Skip processing apps with invalid platform and spark runtime configurations #1421

parthosa · 2024-11-13T19:14:31Z

Fixes #1420.

This PR updated the tools behavior to skip processing apps that have a runtime not supported by the platform.

Changes

Enhancements to Platform Support:

core/src/main/scala/com/nvidia/spark/rapids/tool/Platform.scala: Added a default runtime and supported runtimes to the Platform class, and introduced a method to check if a given runtime is supported. Updated DatabricksPlatform to include PHOTON as a supported runtime. [1] [2]

Runtime Validation:

core/src/main/scala/org/apache/spark/sql/rapids/tool/AppBase.scala: Added a validateSparkRuntime method to ensure the parsed Spark runtime is supported by the platform, throwing an UnsupportedSparkRuntimeException if not. Updated the constructor to include the platform. [1] [2]

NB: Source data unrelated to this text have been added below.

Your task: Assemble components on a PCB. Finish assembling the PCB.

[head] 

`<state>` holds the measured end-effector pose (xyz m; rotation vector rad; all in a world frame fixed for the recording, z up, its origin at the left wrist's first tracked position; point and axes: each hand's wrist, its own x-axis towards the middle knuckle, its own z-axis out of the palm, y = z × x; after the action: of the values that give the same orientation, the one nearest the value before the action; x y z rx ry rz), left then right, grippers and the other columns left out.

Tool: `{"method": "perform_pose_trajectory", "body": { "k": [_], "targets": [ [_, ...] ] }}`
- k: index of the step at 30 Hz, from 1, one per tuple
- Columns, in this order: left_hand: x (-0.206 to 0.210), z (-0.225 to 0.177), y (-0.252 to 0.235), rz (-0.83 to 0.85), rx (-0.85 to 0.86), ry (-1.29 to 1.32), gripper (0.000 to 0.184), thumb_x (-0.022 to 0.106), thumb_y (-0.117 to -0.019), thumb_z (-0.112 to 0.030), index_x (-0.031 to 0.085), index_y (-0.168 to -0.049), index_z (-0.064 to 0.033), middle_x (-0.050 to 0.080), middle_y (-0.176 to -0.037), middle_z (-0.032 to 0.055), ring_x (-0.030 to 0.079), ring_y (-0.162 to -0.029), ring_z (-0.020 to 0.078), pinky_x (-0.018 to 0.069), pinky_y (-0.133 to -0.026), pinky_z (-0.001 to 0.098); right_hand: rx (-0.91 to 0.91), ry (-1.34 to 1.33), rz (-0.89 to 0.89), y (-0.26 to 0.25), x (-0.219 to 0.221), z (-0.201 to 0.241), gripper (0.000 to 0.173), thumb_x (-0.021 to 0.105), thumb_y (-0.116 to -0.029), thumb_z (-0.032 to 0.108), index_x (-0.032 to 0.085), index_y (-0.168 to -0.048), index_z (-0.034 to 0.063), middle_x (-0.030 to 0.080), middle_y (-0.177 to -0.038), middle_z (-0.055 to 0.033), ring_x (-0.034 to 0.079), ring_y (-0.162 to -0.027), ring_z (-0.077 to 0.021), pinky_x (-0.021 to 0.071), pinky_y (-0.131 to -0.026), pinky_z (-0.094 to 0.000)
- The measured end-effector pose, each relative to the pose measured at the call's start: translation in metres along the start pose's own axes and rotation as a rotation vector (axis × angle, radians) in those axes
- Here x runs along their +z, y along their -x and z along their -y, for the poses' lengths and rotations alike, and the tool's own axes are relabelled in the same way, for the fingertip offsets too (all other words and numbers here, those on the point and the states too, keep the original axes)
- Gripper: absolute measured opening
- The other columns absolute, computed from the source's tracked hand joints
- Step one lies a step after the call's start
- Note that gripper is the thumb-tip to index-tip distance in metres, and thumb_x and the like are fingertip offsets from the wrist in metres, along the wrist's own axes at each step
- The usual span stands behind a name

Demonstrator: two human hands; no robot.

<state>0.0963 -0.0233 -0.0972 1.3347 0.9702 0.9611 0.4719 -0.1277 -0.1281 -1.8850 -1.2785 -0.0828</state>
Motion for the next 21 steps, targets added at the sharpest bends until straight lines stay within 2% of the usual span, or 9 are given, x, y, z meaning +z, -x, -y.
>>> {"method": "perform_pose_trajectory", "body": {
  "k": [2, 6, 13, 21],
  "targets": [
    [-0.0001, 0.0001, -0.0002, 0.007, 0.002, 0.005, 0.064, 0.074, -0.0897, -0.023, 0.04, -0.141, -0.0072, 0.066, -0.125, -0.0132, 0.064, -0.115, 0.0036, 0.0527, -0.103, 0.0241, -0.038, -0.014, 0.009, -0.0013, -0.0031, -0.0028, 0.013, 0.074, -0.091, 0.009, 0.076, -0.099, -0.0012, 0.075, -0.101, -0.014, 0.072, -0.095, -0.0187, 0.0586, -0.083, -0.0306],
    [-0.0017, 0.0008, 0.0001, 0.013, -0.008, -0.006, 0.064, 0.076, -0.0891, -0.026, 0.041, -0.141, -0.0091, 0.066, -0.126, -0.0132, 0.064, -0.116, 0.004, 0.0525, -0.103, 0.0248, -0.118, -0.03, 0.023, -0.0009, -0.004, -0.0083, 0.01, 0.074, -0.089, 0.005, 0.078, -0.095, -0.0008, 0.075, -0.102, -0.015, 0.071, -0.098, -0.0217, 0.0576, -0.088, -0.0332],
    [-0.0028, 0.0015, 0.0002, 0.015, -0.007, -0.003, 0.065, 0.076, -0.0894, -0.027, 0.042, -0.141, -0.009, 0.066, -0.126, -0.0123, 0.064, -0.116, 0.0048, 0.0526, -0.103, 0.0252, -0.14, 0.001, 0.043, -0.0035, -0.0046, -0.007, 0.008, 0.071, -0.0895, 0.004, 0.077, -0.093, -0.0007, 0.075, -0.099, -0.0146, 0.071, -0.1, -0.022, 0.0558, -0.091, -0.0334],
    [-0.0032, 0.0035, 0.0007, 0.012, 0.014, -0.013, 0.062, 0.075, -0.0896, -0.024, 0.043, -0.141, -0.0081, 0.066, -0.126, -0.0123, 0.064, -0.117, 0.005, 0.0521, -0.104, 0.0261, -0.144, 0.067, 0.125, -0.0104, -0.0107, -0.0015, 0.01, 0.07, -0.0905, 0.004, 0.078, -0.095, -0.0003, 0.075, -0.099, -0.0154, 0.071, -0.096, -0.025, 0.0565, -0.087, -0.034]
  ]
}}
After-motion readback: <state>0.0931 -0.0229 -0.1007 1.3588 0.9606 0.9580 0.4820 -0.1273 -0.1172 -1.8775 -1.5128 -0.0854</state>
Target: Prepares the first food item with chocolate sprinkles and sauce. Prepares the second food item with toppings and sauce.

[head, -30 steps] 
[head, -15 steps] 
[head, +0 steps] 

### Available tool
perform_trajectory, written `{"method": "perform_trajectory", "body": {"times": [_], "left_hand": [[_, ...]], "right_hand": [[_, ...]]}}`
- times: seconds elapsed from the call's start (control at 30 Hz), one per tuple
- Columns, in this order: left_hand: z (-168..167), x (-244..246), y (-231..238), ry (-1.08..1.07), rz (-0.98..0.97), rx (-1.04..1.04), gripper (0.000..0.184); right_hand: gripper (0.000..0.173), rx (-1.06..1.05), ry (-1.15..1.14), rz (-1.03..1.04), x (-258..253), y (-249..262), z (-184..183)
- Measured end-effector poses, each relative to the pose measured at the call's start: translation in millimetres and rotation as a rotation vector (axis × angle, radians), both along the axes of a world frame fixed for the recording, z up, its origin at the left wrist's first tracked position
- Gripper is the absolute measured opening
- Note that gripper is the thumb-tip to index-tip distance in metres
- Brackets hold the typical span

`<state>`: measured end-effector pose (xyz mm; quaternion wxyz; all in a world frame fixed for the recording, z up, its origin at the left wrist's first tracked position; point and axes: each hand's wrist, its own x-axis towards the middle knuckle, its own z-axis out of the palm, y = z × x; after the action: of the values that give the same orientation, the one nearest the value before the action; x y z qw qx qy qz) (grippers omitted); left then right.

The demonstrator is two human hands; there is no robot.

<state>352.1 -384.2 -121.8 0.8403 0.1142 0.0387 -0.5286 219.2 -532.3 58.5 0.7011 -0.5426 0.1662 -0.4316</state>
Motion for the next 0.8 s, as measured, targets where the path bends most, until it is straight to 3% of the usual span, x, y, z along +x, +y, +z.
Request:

Integration with Profiling and Qualification Tools:

core/src/main/scala/com/nvidia/spark/rapids/tool/profiling/Profiler.scala: Integrated platform support into the Profiler class, ensuring that the platform is correctly instantiated and passed to ApplicationInfo. [1] [2]
core/src/main/scala/org/apache/spark/sql/rapids/tool/qualification/QualificationAppInfo.scala: Updated to include platform support in the QualificationAppInfo class.

Test

Unit Tests

core/src/test/scala/com/nvidia/spark/rapids/tool/ToolTestUtils.scala: Modified test utilities to create platform instances based on the provided platform name.
core/src/test/scala/com/nvidia/spark/rapids/tool/planparser/BasePlanParserSuite.scala: Updated test cases to include platform names when creating applications from event logs.
core/src/test/scala/com/nvidia/spark/rapids/tool/profiling/AnalysisSuite.scala: Enhanced test cases to validate platform-specific behavior, including handling of Databricks Photon runtime logs. [1] [2]

Behave Tests

[user_tools/tests/spark_rapids_tools_e2e/features/event_log_processing.feature]: Updated Python behave tests to include case for onprem and databricks-aws platforms for photon event logs.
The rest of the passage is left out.